***** INFORMATION PROVIDED *****

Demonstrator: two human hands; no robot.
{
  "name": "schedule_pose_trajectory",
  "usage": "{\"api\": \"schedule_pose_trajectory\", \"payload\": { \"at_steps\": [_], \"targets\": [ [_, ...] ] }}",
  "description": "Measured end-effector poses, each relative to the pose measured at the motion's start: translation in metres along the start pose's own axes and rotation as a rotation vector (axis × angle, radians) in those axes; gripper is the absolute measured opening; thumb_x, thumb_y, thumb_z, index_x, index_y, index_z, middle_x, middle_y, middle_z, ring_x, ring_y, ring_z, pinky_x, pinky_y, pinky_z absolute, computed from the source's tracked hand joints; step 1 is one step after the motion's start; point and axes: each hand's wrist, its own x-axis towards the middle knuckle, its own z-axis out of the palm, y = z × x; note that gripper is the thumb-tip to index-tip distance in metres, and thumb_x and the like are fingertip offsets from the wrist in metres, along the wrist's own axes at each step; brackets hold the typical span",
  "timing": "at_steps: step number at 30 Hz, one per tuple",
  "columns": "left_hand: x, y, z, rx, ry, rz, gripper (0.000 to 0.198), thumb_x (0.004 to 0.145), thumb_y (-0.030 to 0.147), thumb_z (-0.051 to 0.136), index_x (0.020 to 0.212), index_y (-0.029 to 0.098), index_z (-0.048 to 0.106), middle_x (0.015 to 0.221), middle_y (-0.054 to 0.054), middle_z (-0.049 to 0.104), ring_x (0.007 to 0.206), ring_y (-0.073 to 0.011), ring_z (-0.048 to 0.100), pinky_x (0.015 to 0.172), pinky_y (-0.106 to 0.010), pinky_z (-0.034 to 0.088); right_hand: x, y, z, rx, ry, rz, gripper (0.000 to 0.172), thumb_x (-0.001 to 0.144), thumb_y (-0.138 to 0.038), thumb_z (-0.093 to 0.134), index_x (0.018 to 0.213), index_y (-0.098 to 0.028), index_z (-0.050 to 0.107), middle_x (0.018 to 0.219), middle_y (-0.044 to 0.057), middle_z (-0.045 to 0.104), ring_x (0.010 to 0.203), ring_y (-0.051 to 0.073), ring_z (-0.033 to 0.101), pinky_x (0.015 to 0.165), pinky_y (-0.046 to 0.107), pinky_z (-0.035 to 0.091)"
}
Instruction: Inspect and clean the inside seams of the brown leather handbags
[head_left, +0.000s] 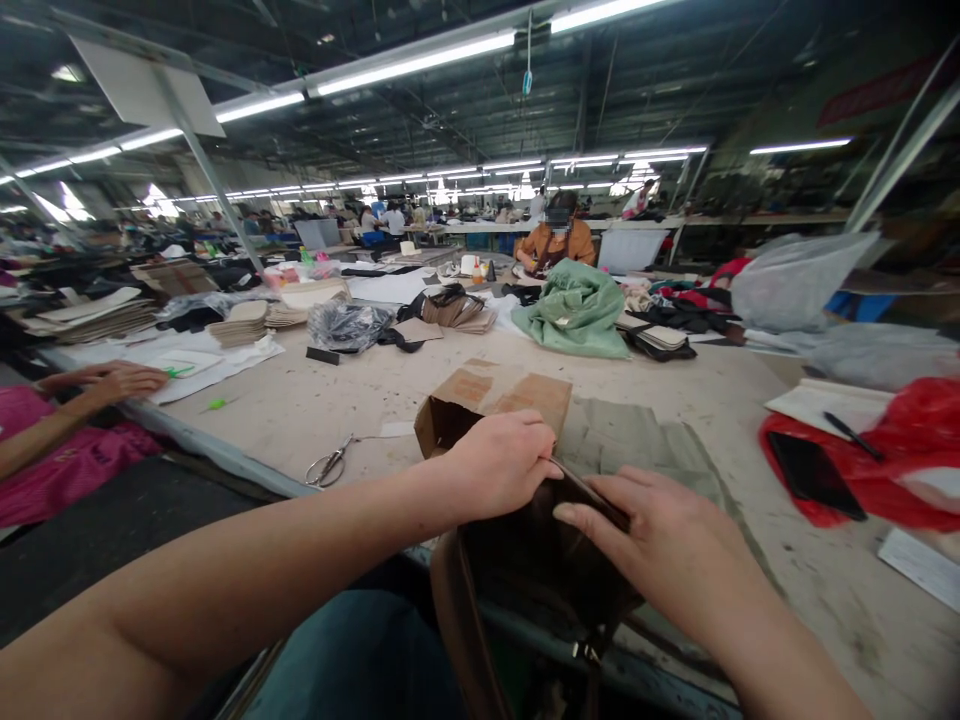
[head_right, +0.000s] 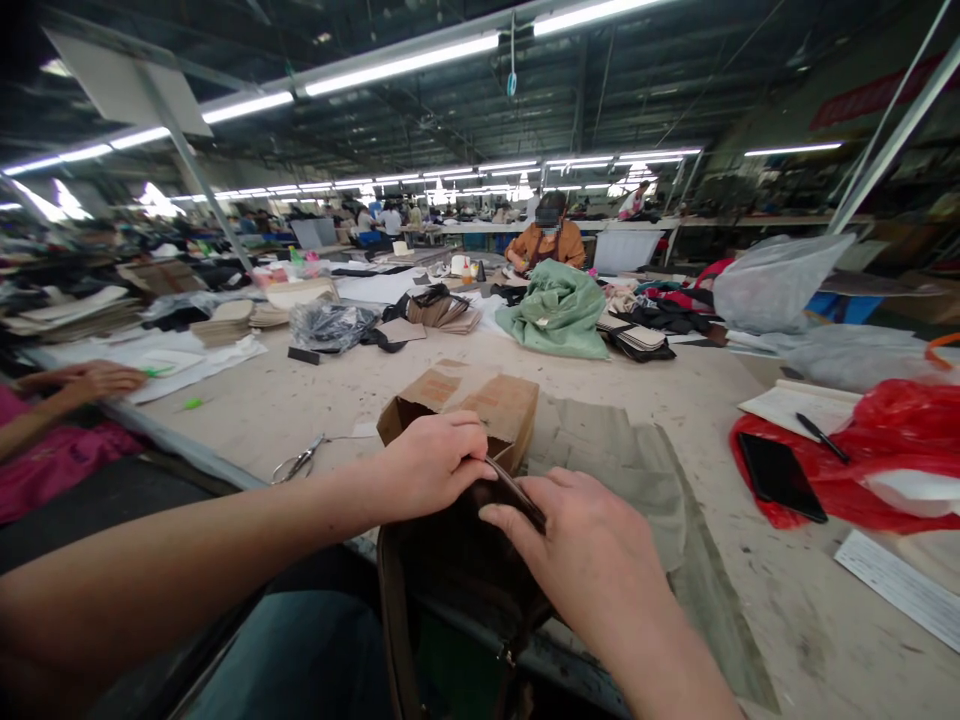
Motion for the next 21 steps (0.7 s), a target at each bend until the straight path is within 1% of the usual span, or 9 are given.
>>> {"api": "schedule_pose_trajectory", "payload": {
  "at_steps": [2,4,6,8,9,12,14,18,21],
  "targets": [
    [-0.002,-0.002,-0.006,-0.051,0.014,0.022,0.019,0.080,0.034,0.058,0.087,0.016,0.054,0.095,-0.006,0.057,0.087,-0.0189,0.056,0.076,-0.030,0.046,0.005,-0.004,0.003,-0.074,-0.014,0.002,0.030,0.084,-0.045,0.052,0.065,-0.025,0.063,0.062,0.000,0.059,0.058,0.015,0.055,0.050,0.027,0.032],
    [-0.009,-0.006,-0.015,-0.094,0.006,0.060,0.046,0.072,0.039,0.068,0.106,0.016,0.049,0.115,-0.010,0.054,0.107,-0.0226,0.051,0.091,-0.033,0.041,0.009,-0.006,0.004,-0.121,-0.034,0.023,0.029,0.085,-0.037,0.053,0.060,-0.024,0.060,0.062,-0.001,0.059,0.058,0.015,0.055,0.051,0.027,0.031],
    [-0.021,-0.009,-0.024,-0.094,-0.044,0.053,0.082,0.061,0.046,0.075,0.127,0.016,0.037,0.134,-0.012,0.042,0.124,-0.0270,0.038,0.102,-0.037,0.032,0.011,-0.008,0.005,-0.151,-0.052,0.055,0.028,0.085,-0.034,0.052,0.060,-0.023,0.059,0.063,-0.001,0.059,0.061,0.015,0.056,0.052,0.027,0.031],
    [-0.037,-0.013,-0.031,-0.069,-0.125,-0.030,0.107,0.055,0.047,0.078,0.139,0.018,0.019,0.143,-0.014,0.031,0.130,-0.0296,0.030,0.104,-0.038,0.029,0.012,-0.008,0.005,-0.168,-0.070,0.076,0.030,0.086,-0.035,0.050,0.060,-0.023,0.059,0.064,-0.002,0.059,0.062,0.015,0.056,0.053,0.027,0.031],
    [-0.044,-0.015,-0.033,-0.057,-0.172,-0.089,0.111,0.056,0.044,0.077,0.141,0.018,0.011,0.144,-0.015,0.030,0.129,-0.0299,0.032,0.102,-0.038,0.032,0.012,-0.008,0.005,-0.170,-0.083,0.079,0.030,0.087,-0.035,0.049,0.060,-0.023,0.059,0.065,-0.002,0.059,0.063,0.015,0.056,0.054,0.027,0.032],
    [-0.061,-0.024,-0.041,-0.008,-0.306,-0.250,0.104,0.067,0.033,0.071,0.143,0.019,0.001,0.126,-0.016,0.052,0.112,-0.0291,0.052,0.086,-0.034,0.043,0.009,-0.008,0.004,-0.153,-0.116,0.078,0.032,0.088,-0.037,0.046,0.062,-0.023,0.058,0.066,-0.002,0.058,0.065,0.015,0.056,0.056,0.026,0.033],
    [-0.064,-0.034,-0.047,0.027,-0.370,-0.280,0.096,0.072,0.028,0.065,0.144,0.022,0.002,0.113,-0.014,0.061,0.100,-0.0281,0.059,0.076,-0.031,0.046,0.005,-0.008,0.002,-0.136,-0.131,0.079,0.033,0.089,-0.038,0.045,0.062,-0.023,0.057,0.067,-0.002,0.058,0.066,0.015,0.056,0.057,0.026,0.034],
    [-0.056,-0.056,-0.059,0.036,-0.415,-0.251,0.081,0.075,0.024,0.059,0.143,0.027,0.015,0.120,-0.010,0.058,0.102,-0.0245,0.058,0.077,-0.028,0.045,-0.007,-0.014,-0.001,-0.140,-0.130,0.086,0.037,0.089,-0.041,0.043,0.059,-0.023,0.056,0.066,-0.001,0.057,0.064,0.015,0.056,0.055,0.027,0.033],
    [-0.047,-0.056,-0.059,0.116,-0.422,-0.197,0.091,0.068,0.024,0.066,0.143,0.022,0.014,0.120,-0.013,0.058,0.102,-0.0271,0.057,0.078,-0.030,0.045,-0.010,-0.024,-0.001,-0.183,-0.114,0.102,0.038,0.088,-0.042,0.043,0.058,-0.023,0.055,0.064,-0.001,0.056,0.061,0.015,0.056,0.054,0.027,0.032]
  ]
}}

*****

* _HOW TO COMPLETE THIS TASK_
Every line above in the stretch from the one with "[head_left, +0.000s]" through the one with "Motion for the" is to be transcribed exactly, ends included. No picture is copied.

* _RESULT BELOW_
[head_left, +0.000s] 
[head_right, +0.000s] 
Motion for the next 21 steps (0.7 s), a target at each bend until the straight path is within 1% of the usual span, or 9 are given.

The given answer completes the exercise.